There are fourteen doors in my house. There’s the front door, back door, four bedroom doors, two bathroom doors, and six closet doors. With that many doors in the house, I don’t understand how my boys always zone in on which door that I’m behind. Whenever they see a closed door, they feel that it’s necessary to knock on it. I am partly to blame for this. I have always tried to teach my children proper manners. That includes knocking on a door and waiting for a response before trying to open the door. However, if I close a door that usually means that I need my privacy. It doesn’t seem to matter which door it is, there always comes a knock on the door before I’ve decided to open it myself.
If I’m in the bathroom, with the door closed, then I definitely want my privacy. It’s like these kids are drawn by some magnetic field to a closed door but repelled by an open door. Every time that I go into the bathroom to do my business, my business and nobody else’s business, there’s a knock at the door. There must be some mathematical equation for this. Closed door + mom= knock, knock, knock. For the last twelve years, I have not been able to go to the bathroom in peace.
Today, I entered the bathroom hoping, just once in my life, for two minutes of privacy. Lo and behold, what do my ears hear? Knock, knock, knock.
“What,” I yell from my throne.
“Mom, are you going to the bathroom,” asked Austin.
“No, I’m visiting with the Pope,” is my reply. “Of course I’m going to the bathroom. Why what do you want?”
“Never mind.”
“You mean to tell me that you couldn’t wait two minutes to tell me never mind,” I grumbled opening the door.
It’s always something that could have waited just two tiny minutes until I opened the darn door. The question or comment never comes in the form of a dire emergency. God forbid they have to wait two minutes, let alone two seconds, to aggravate me.
Earlier today, I went outside to smoke a cigarette and to get a few minutes of peace and quiet. Ha, that didn’t work. As I took the first drag of my cigarette and pondered what my next task of the day would be, my oldest son, Christian, knocked on the inside of the back door and peered out the window at me. With phone in hand, he opened the door letting the freezing cold winter air into the house and proceeded to ask me what his fathers’ phone number was.
“I don’t know! What do I look like, a phone book?” I asked with a scowl on my face.
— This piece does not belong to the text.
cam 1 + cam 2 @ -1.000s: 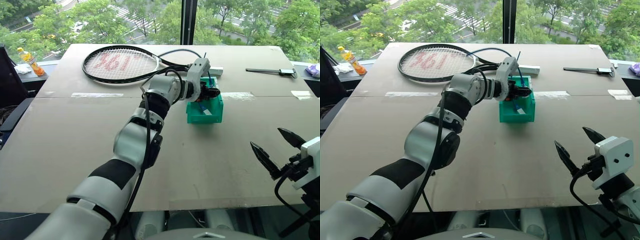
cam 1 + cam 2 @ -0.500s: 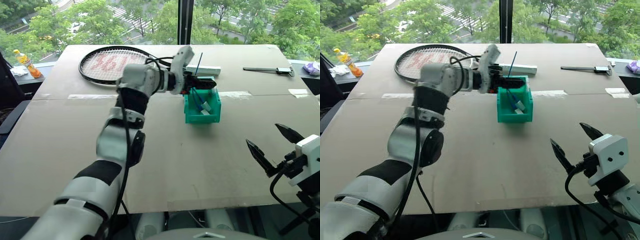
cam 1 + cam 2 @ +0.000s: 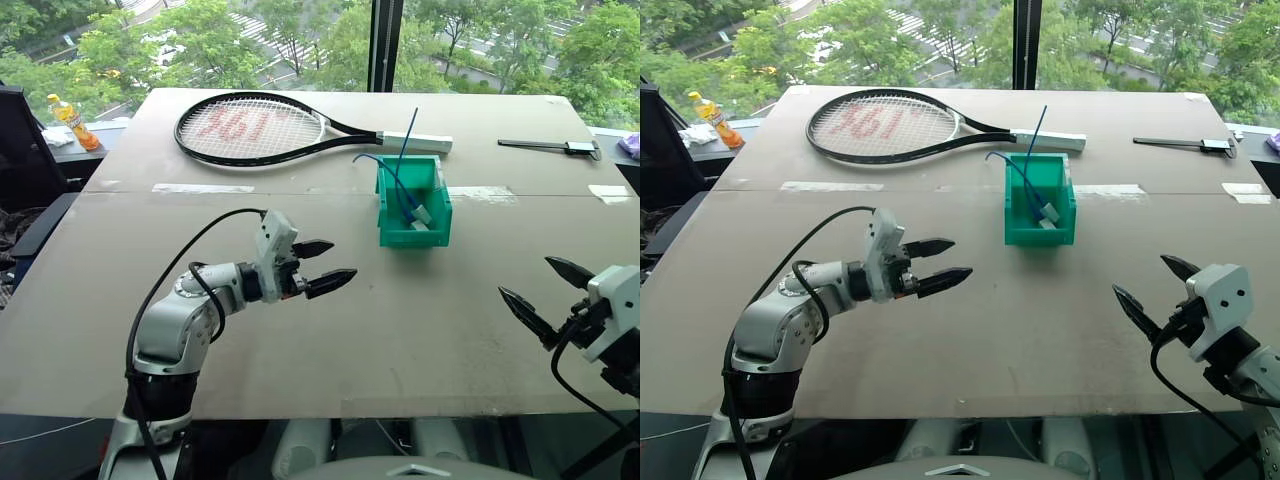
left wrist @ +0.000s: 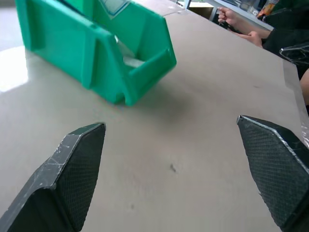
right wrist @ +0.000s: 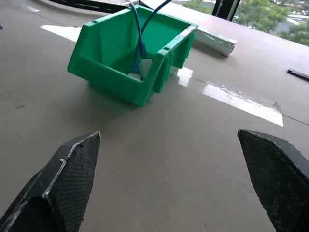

I set my cigarette down on the railing and went in to find his dads’ phone number. He had called his dad several times within the last two days. It shouldn’t be that hard to find the number already in the phone. I then proceeded to show him how to gently put his finger on the redial button and keep pressing it until the area code for New Jersey came up. After all, that’s about the only number from New Jersey that is dialed on our phone. He kept pushing the redial until he saw his dads’ number. With a smile and a press of the talk button, he had learned something new. He was totally dumbfounded by his new found knowledge.
I left him to his conversation and went back outside to finish my cigarette. When I came back in, I had to dodge the dust balls floating across the floor as my husband chased them with a broom. Oh my God, he’s sweeping! Yes world, I said sweeping and not sleeping. Now that’s a first. It’s really nice of him to sweep even though I’ll have to go behind him and redo it after he goes to work. After all, he is a man. I went to my room and shut the door. Maybe this time I can get some quiet time. Usually, when I have my bedroom door shut that means I’m either sleeping or I just want to be left alone. As soon as I sat down on my bed, there came a knock on the door.
“What,” I yelled.
“Can I come in,” asked Christian.
“Yes.”
I waited for him to open the door but he didn’t. I guess it wasn’t that important. I shrugged my shoulders and lay down on my bed. Knock, knock, knock.
“What now?”
“Can I come in?”
“Yes! I told you two minutes ago that you could come in,” I screamed.
“Sorry, I didn’t hear you,” he said opening the door.
“What do you want?”
“I just wanted to let you know that dad didn’t answer the phone,” he informed me.
“And you’re telling me this why,” I asked shaking my head.
“Cuz I wanted to let you know that I’m waiting for dad to call me back,” he replied sweetly.
Will there ever be a time, I wonder, when I can relax behind a closed door? Perhaps I need to start hiding out in the closets. I have yet to see the boys knocking on a closet door.
The fun of being a parent is finding humor in the things that drive you crazy.